Preface
Special thanks are extended to the Rejuvenation Now team at Forever Healthy for their friendly contributions.
Section 1: Overview
This analysis of NAD+ restoration therapy is part of Forever Healthy's "Rejuvenation Now" initiative that seeks to continuously identify new therapies and systematically evaluate them on their risks, benefits, procedures and potential application.
Motivation
NAD+ is a pyridine nucleotide found in all living cells. It plays an important role in energy metabolism and is a substrate for several enzymes (including those involved in DNA repair).

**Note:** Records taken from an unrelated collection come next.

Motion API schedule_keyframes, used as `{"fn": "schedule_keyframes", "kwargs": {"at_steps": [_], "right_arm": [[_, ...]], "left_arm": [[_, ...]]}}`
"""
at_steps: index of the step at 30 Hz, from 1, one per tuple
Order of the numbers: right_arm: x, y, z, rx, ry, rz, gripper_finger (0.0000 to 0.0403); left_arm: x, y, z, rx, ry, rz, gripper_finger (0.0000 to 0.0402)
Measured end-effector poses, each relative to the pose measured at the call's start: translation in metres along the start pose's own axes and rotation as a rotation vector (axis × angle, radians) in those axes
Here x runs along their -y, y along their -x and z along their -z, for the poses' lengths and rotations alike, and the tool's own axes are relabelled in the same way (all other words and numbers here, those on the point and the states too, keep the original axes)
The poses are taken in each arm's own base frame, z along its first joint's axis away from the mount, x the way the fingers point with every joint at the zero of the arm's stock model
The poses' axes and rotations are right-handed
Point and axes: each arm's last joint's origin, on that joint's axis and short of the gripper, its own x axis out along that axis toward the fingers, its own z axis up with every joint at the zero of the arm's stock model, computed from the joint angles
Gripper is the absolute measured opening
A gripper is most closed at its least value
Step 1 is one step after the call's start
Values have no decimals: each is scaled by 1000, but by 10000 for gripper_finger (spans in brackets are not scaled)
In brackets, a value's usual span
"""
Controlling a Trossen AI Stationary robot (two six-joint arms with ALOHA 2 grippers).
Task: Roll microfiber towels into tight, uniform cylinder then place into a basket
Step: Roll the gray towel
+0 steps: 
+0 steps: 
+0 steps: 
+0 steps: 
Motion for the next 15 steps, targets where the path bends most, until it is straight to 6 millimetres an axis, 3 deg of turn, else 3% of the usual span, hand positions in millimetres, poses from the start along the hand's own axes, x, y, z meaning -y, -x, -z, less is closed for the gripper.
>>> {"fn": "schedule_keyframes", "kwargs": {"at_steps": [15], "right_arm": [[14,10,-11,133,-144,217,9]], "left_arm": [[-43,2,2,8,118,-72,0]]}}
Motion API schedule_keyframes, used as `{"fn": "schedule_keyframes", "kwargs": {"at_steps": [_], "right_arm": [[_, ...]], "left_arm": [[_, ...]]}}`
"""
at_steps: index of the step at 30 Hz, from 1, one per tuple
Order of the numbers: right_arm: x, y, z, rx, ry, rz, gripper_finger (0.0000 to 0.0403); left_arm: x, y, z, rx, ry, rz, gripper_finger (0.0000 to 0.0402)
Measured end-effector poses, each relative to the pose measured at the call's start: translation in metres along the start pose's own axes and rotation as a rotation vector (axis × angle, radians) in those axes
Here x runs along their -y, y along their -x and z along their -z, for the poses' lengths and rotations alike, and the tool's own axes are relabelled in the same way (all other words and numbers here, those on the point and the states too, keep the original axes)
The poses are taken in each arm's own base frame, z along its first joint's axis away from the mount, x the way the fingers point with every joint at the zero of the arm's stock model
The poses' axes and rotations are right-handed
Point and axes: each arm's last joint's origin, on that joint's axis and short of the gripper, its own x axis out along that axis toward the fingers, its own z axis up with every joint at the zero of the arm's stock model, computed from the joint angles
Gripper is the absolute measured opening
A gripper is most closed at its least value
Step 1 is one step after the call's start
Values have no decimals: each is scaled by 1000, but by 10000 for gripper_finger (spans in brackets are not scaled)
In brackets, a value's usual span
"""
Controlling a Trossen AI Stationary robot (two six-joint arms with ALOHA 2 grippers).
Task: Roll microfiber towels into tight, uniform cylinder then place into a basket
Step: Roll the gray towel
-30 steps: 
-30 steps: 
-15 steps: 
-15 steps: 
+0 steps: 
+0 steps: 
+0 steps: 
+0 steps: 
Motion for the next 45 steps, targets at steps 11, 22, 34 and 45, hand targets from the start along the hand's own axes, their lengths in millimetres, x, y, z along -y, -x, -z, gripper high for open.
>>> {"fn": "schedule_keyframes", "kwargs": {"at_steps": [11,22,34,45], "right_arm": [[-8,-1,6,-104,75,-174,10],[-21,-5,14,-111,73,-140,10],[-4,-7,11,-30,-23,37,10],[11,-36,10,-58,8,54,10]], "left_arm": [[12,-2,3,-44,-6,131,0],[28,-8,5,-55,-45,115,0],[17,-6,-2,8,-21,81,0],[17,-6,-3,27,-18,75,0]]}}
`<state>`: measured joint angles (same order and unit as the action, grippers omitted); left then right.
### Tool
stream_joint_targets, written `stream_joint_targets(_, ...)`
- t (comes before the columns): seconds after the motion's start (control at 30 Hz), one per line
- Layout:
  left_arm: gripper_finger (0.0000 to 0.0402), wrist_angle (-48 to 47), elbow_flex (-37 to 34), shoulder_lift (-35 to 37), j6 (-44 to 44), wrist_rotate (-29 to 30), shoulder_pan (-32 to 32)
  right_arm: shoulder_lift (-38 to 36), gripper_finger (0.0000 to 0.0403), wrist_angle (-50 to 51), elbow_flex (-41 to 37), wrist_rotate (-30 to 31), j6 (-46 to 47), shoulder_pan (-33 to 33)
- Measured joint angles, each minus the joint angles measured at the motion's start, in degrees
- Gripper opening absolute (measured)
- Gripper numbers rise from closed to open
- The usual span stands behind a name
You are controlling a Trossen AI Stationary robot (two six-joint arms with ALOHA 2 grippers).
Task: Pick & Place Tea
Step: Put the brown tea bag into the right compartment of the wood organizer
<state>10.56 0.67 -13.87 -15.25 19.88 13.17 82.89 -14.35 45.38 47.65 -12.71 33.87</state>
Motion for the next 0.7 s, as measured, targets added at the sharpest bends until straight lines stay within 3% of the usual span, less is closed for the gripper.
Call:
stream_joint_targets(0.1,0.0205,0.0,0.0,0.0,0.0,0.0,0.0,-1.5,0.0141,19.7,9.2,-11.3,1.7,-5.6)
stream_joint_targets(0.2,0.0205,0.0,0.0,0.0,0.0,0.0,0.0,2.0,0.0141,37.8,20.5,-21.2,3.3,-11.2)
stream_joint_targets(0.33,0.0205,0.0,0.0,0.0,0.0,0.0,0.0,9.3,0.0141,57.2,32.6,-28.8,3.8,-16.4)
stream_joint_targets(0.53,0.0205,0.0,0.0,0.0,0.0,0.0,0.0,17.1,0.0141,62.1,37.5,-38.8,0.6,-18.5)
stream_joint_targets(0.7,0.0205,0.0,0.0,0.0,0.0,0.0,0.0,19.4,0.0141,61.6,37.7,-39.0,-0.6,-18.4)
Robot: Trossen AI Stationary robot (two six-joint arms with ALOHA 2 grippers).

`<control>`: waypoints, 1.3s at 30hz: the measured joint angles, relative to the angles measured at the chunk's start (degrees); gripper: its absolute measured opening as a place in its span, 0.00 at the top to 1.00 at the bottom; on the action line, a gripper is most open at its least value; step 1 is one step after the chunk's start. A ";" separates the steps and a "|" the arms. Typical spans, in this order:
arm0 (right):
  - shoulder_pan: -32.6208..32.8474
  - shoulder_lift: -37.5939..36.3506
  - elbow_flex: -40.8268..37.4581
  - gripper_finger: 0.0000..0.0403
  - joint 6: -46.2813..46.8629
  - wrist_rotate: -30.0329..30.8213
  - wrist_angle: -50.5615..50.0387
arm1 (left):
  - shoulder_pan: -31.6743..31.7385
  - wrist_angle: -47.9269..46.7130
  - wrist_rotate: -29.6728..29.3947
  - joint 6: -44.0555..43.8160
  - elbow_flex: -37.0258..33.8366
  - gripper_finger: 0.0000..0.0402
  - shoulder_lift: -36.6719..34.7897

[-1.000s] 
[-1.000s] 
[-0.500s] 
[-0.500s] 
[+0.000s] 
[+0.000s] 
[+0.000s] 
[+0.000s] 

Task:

NAD+ levels may decline markedly with age (Massudi et al., 2012; Clement et al., 2019; Zhu et al., 2011) and restoring those levels to a youthful state is believed to have beneficial effects on health and longevity.
Key Questions
This analysis seeks to answer the following questions:
- Which health and/or longevity benefits result from raising NAD+ levels in humans?
- Which risks are involved in raising NAD+ levels (general and method-specific)?
- What are the potential risk mitigation strategies?
- Which method or combination of methods is most effective in raising NAD+ levels?
- Which of the available methods are safe for use?
- What is the best therapeutic protocol available at the moment?
Section 2: Methods
Analytic model
The RBA has been prepared based on the principles outlined in A Comprehensive Approach to Benefit-Risk Assessment in Drug Development (Sarac et al., 2012).
Literature search
A literature search was conducted on Pubmed and the Cochrane Library using the search terms shown in Table 1. Titles and abstracts of the resulting studies were screened and relevant articles downloaded in full text. The references of the full-text articles were manually searched in order to identify additional trials that may have been missed by the search terms.
The inclusion criteria for human studies were necessarily broad as there is a scarcity of evidence. We chose to include any trial that was conducted in humans using NAD precursors other than niacin/nicotinic acid as the majority of those trials used cholesterol-lowering as the primary endpoint and don't mention NAD+ levels. Additionally, niacin/NA results in uncomfortable flushing in many people at relatively low doses and is therefore not generally used for NAD+ restoration therapy.
Table 1: Literature Search
Search terms Number of publications Number of Relevant studies
(NAD+ OR nicotinamide adenine dinucleotide) AND supplementation) 535 Clinical: 41
((NAD+ OR nicotinamide adenine dinucleotide) AND benefits) 475 Preclinical: 145
(((NAD+ OR nicotinamide adenine dinucleotide))) AND
((risks OR harms OR side effects OR adverse events)))
AND supplementation 108
NAD+ (filters: clinical trials, humans) 323
NMN OR nicotinamide mononucleotide 1505
Nicotinamide riboside 264
NAM OR nicotinamide (filters: clinical trials) 1343
Other sources
Discussion with experts (names cited in the text)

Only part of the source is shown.